Eravamo in negozio, nella panetteria.

Mia nonna era dietro banco, monolitica, con i capelli in ordine e il trucco perfetto nonostante le già dieci ore di lavoro alle spalle. Era ora di pranzo.

Davanti c’eravamo io, Niní e sua madre.

Zack, lo psicocoso, mi ha chiesto di estrarre un brutto ricordo.

“Posso scriverlo, anziché parlare?”

“Certo”

“Ok, se no piango e non riesco a parlare più”

Piangere e scrivere, è molto più facile. Lo sapevo: ad un certo punto della terapia mi sarebbe toccato, anche se la cosa mi urta moltissimo.

Mica per una questione “d’immagine”, è che mi impaciugo di lacrime e schifo di naso, poi si scalda la faccia e diventa rossa, infine mi confondo e poi non parlo più.

Piangere è una cosa che faccio disordinatamente: è faticoso, dopo anni passati ad allenarmi su come non si fa.

Eravamo in negozio e la mamma di Ninì stava chiedendo a mia nonna di potermi portare a Verona, dai parenti che allora abitavano là.

La mamma e il papà di Ninì fuggirono ancora bambini dalla guerra in Vietnam.
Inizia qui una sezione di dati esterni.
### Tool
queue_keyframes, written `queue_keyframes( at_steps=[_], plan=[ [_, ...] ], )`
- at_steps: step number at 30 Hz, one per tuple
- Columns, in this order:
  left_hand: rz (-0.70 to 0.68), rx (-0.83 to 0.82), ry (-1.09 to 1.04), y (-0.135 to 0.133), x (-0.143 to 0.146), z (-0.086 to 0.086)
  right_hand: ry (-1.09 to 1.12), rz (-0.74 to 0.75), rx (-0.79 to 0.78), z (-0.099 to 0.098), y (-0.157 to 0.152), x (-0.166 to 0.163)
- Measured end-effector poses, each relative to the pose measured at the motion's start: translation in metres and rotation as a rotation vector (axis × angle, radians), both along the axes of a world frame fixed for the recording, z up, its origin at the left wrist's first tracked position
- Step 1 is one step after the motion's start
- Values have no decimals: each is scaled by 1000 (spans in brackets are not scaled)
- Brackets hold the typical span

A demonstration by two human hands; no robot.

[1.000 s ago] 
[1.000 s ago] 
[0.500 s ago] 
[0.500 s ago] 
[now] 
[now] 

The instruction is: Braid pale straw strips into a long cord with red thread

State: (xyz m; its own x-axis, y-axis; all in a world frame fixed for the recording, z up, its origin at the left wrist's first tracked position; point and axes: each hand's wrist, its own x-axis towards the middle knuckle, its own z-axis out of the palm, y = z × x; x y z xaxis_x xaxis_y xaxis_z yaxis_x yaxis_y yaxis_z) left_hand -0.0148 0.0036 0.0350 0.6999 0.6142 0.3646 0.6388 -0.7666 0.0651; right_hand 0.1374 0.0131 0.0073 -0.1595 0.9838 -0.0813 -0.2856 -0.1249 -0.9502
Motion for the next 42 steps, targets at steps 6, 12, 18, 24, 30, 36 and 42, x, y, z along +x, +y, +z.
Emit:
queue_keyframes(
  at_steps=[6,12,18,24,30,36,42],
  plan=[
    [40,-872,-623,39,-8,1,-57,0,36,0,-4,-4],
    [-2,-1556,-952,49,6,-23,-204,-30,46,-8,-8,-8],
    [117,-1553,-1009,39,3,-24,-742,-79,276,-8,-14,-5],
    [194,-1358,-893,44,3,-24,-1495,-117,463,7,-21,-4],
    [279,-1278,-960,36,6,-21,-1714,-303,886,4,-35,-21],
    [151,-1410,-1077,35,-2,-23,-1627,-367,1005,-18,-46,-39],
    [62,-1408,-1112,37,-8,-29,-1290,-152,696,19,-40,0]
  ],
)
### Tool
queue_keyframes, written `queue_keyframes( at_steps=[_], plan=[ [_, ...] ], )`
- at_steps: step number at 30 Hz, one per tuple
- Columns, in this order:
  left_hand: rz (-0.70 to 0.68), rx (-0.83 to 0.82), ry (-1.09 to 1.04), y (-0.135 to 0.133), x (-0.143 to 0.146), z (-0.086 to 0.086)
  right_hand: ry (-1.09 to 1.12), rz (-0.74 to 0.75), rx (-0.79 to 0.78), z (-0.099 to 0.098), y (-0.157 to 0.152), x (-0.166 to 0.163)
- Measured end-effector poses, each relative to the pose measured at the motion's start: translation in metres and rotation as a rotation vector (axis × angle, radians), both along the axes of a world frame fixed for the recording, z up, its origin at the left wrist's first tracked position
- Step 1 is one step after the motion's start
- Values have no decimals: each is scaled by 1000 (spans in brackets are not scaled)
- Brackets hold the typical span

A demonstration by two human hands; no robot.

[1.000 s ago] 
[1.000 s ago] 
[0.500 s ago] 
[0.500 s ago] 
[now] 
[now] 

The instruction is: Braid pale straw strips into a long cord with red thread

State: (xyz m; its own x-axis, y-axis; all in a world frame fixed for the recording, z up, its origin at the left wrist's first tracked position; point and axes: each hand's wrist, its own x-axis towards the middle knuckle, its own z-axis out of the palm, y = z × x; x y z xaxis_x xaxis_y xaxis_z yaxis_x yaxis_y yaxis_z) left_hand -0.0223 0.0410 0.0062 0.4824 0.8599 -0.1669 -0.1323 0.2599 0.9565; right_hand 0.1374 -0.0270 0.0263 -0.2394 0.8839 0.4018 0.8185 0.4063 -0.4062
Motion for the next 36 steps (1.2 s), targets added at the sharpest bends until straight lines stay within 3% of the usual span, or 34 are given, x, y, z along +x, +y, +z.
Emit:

Gran parte delle loro famiglie arrivò qui, e non solo: Ninì aveva zii e cugini sparpagliati in tutto il mondo.

Quelli americani le spedivano inguardabili vestiti bellissimi, pieno di balze e tulle, fatti di raso a colori confetto.

Ricordo che trovavo esotica, l’idea di cambiarsi vestiti per gioco.

A casa mia, le regole imponevano un ritmo ragionato: si indossavano gli abiti finché andavano da lavare, perché eravamo in tante e non si potevano fare “mucchi di roba”.

L’ho sempre trovato sensato, come ho sempre guardato lei con certi picchi d’invidia che sapevo solo io.

Ero così contenta che finii per sentirmi imbarazzata, la volta che ne arrivò uno abbastanza grande da andare bene anche a me.

Di solito, toccava ringraziare per cose di cui non m’interessava per niente, così avevo finito per non avere idea di come comportarmi quando qualcuno – anche accidentalmente – mi faceva sentire felice.

Anche adesso, passati in un soffio ben più di vent’anni, mi sento talmente incapace di mostrare gratitudine, che preferisco non si facciano cose per me.

I miei non erano cattivi, erano solo impreparati a gestire un umano accidentale, in mezzo a un’altra vasta serie di sfighe, cresciuto per forza di cose, tra i muri di cortili interni e colpi di vento. E pagine di libri.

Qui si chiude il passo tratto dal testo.